- Dr. Bhai Mahavir

12th Governor of Madhya Pradesh
- In office 22 April 1998 – 7 May 2003
- Chief Minister: Digvijaya Singh
- Preceded by: Mohammad Shafi Qureshi
- Succeeded by: Ram Prakash Gupta

Personal details
- Born: 30 October 1921 Lahore, Punjab, British India
- Died: 3 December 2016 (aged 94) New Delhi, India
- Party: Bharatiya Janata Party
- Spouse: Krishna Kumari
- Children: 2 (One : Pratibha Sharma)
- Parent: Bhai Parmanand (father);
- Alma mater: University of Delhi

= Bhai Mahavir =

Indian politician

Bhai Mahavir (30 October 1922 – 3 December 2016) was an Indian politician who was governor of the Indian state of Madhya Pradesh between April 1998 and March 2003. He was a pracharak of the Rashtriya Swayamsevak Sangh (RSS) and served as a leader of the Bharatiya Jana Sangh and Bharatiya Janata Party. He has authored many books and had served two terms prior to his governorship as a member of the Rajya Sabha. He had an M.A. and Ph.D. in economics and studied law (LLB) from the University of Delhi.

== Life and career ==
Bhai Mahavir was the son of Bhai Parmanand, a Mohyal (Saraswat Brahmin), member of Arya Samaj and a leader of the Hindu Mahasabha. He grew up with an Arya Samaj background and went to study at the Dayanand Anglo-Vedic College in Lahore. His ancestors were famous martyrs of Sikhism i.e. Bhai Matidas and Bhai Satidas.

Mahavir joined the RSS in 1938, in a shakha established by Raja Bhau Paturkar in Lahore. He became a pracharak in 1942, and worked in that capacity in Jalandhar for 2 years. Between 1944 and 1947 he was the Secretary of RSS in Lahore. After the partition, he settled down in Jalandhar and worked as a lecturer. He moved to Delhi in 1956, working as a lecturer in the Panjab University College established for the Panjabi refugees.
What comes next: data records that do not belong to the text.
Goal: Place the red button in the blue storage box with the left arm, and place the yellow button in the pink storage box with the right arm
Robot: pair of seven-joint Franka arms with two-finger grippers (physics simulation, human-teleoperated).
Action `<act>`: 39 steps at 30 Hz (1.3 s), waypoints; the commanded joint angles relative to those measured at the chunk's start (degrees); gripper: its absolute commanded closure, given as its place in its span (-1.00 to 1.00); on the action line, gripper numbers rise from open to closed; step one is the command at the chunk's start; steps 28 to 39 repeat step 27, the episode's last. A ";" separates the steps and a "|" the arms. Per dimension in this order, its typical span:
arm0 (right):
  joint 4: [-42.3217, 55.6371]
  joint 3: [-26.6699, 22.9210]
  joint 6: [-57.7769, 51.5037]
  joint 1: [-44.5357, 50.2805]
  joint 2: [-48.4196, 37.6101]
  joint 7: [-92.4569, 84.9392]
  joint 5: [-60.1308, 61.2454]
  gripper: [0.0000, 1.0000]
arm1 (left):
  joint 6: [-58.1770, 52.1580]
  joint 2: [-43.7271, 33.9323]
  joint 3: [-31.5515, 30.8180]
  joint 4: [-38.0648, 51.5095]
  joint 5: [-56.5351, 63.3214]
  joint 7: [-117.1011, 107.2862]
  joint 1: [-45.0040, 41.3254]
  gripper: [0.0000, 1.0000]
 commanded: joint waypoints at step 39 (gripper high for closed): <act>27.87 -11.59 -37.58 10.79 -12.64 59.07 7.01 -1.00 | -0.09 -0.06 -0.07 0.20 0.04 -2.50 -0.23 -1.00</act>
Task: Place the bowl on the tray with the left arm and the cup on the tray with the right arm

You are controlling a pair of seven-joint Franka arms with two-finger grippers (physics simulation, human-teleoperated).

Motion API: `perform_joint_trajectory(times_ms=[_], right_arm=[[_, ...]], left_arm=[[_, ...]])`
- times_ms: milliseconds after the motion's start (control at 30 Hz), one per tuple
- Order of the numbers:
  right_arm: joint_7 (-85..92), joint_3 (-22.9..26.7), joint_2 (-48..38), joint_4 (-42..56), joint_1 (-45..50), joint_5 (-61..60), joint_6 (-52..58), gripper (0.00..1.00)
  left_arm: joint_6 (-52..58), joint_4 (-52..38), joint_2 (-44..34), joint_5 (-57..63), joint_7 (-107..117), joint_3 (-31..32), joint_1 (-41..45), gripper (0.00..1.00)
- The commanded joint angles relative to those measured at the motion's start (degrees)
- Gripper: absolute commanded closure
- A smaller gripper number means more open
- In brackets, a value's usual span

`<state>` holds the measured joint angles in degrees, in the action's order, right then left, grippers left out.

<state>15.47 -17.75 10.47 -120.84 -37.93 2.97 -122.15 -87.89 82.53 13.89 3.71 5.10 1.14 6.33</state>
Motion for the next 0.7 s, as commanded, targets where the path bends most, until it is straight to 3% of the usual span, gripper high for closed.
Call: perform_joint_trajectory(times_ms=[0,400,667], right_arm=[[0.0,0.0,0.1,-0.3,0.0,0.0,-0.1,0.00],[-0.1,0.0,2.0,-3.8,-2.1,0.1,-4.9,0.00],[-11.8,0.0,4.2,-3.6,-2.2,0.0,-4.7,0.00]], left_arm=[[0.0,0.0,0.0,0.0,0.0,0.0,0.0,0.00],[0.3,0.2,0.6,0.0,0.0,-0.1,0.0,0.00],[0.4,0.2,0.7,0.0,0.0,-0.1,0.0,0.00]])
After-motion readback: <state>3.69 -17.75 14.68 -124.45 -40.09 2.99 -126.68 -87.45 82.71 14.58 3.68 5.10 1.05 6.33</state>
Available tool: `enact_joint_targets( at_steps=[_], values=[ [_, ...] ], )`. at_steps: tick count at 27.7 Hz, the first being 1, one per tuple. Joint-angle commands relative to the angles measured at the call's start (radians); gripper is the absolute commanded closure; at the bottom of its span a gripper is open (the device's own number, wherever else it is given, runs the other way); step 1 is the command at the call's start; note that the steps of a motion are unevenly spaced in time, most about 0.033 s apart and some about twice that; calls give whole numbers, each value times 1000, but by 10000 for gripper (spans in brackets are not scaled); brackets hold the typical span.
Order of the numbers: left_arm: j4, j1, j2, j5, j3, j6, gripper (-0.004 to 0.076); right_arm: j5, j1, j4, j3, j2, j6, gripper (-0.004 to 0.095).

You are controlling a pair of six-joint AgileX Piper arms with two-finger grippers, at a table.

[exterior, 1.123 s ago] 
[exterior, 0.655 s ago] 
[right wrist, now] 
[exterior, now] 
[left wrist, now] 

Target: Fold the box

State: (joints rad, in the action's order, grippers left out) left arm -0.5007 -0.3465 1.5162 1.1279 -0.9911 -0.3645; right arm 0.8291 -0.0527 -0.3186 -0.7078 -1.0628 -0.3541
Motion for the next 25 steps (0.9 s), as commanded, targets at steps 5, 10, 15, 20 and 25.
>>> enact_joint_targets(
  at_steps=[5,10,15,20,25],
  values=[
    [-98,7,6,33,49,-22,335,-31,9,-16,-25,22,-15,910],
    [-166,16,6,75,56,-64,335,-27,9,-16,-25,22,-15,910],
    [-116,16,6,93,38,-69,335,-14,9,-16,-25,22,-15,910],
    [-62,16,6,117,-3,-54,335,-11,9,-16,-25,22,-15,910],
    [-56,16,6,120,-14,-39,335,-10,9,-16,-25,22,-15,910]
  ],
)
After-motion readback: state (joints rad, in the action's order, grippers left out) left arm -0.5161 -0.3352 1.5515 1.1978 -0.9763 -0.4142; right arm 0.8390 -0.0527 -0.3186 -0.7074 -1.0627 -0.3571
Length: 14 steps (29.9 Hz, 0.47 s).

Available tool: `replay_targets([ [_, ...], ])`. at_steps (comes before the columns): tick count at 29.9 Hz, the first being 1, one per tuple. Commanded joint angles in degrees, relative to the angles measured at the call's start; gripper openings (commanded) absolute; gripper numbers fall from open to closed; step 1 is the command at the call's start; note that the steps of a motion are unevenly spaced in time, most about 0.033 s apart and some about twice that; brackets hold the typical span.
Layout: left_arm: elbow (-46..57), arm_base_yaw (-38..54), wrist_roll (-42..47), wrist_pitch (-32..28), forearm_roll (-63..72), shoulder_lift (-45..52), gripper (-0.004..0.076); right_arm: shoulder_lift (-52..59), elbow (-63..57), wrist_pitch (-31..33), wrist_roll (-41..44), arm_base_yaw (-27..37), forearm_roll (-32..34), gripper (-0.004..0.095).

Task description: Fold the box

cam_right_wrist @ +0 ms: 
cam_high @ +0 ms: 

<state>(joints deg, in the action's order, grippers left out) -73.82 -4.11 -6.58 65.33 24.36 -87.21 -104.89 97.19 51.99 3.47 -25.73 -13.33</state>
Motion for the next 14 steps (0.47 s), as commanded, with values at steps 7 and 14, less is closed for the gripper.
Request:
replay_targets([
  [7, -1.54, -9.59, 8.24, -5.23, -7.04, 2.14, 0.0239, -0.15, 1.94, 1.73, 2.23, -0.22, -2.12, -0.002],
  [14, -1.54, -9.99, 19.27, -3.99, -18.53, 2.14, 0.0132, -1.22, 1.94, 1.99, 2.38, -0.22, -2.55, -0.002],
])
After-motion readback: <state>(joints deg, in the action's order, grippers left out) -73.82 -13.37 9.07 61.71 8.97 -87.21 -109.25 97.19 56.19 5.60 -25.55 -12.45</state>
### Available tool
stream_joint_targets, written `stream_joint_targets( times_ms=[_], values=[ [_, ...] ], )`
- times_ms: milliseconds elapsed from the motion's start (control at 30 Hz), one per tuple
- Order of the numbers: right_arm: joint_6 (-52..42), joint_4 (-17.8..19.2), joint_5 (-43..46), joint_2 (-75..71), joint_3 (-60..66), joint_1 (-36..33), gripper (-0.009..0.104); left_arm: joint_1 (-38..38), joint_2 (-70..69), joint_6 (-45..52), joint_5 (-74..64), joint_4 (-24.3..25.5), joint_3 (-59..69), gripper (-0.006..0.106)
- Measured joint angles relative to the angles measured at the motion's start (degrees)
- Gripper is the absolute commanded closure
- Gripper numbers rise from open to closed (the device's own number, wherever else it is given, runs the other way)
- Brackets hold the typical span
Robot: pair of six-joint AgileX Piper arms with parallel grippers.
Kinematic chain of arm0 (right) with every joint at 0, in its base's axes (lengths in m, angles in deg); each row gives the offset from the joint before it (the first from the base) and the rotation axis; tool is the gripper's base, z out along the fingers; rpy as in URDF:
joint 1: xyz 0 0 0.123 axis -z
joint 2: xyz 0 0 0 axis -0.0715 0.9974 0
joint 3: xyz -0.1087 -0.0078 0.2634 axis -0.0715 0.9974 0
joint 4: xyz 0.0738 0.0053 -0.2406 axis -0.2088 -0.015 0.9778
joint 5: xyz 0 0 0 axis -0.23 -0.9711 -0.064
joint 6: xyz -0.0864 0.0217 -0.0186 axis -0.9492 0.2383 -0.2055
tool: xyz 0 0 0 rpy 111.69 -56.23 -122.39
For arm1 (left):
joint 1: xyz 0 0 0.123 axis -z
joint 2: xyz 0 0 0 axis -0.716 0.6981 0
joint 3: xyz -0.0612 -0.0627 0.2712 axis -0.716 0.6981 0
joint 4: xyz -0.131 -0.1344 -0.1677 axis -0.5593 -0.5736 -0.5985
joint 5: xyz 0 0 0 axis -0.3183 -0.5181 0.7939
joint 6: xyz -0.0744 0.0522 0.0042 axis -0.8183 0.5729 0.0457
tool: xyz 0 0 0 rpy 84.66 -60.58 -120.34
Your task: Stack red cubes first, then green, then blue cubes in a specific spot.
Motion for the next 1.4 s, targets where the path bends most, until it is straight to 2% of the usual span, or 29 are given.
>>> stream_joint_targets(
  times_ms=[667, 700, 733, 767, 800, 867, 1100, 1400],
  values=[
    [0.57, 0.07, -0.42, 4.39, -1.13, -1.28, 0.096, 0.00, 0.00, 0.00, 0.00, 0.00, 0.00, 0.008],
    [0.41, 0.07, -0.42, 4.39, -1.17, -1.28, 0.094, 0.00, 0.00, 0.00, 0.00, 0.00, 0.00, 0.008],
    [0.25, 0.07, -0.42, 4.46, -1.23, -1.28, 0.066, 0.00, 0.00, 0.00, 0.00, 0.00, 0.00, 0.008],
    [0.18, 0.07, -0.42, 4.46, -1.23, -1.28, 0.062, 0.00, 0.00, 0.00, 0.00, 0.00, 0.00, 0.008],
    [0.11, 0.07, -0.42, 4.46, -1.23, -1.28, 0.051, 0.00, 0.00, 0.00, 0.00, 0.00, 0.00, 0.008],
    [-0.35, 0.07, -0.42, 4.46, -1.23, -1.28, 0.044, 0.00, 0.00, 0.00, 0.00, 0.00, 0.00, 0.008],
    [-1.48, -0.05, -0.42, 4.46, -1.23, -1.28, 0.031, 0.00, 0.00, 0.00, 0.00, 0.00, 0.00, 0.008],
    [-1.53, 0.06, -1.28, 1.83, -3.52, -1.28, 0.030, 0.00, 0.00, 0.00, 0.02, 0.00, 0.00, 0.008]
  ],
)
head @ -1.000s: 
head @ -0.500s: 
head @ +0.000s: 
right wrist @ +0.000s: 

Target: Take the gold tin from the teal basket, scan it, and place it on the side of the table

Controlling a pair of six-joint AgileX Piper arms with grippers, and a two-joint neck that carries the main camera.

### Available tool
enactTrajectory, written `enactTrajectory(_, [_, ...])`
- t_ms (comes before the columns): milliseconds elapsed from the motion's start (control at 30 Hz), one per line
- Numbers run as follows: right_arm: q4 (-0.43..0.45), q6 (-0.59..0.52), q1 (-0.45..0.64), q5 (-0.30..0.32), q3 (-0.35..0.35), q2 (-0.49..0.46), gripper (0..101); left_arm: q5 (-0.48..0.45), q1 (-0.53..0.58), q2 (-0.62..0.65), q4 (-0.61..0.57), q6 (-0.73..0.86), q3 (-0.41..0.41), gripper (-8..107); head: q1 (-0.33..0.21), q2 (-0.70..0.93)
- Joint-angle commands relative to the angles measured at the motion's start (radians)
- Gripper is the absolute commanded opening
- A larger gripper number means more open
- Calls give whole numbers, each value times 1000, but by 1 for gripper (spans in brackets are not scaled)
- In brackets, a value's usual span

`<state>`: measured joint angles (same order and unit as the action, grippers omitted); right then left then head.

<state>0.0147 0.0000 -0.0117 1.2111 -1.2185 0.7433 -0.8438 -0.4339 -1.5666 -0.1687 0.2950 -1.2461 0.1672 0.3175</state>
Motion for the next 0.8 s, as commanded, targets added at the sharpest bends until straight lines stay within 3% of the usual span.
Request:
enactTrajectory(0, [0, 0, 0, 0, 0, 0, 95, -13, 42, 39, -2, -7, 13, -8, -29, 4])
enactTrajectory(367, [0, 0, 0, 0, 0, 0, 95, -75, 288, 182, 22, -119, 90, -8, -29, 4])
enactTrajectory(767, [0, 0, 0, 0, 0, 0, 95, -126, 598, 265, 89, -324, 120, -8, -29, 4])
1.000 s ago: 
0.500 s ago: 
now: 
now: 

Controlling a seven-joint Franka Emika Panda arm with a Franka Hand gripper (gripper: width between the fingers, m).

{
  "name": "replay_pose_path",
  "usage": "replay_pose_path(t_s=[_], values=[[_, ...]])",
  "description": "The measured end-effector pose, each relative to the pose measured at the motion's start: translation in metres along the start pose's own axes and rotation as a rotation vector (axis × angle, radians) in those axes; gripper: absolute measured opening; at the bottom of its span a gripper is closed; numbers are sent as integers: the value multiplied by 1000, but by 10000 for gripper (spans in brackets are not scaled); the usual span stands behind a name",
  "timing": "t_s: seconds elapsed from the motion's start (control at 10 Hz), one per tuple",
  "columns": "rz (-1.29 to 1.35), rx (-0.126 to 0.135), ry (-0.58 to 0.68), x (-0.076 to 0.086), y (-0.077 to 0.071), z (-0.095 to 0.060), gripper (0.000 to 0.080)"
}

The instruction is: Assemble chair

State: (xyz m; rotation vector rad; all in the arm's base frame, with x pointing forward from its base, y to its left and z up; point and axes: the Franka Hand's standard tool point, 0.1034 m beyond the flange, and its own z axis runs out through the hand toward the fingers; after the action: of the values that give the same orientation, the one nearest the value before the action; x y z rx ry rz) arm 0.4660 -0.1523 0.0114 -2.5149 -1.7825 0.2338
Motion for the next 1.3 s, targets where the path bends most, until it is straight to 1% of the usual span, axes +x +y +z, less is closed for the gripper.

Towards the end of 1950, Shyama Prasad Mookerjee gathered in Delhi a core group of activists to form a new political party, the future Bharatiya Jana Sangh. Bhai Mahavir was among this group, along with Vasantrao Oak and Balraj Madhok, all RSS Pracharaks. The three of them founded the Panjab-Delhi branch of the Jana Sangh in Jalandhar on 27 May 1951, which later became part of the nationwide `Bharatiya' Jana Sangh established on 21 October. Mahavir was named a General Secretary of the nationwide party. He served in that capacity for one year, succeeded by Deendayal Upadhyaya in 1952. He continued on the Working Committee of the Jana Sangh, along with several other RSS leaders who controlled the policy line of Jana Sangh. After the death of Mookerjee in 1953, the RSS members of the Working Committee forced out the next elected President Mauli Chandra Sharma, in effect taking full control of the Jana Sangh.

Mahavir continued in senior positions in the Jana Sangh and later in Bharatiya Janata Party. He was elected to the Rajya Sabha during 1968-74 and 1978–84. In 1998, he was appointed the Governor of Madhya Pradesh and served a full term till 2003.

== Personal life ==
Bhai Mahavir had two daughters and three grandchildren. He was married to Krishna Kumari who died in New Delhi on 14 December 2012. Bhai Mahavir died at his home in Delhi on 3 December 2016.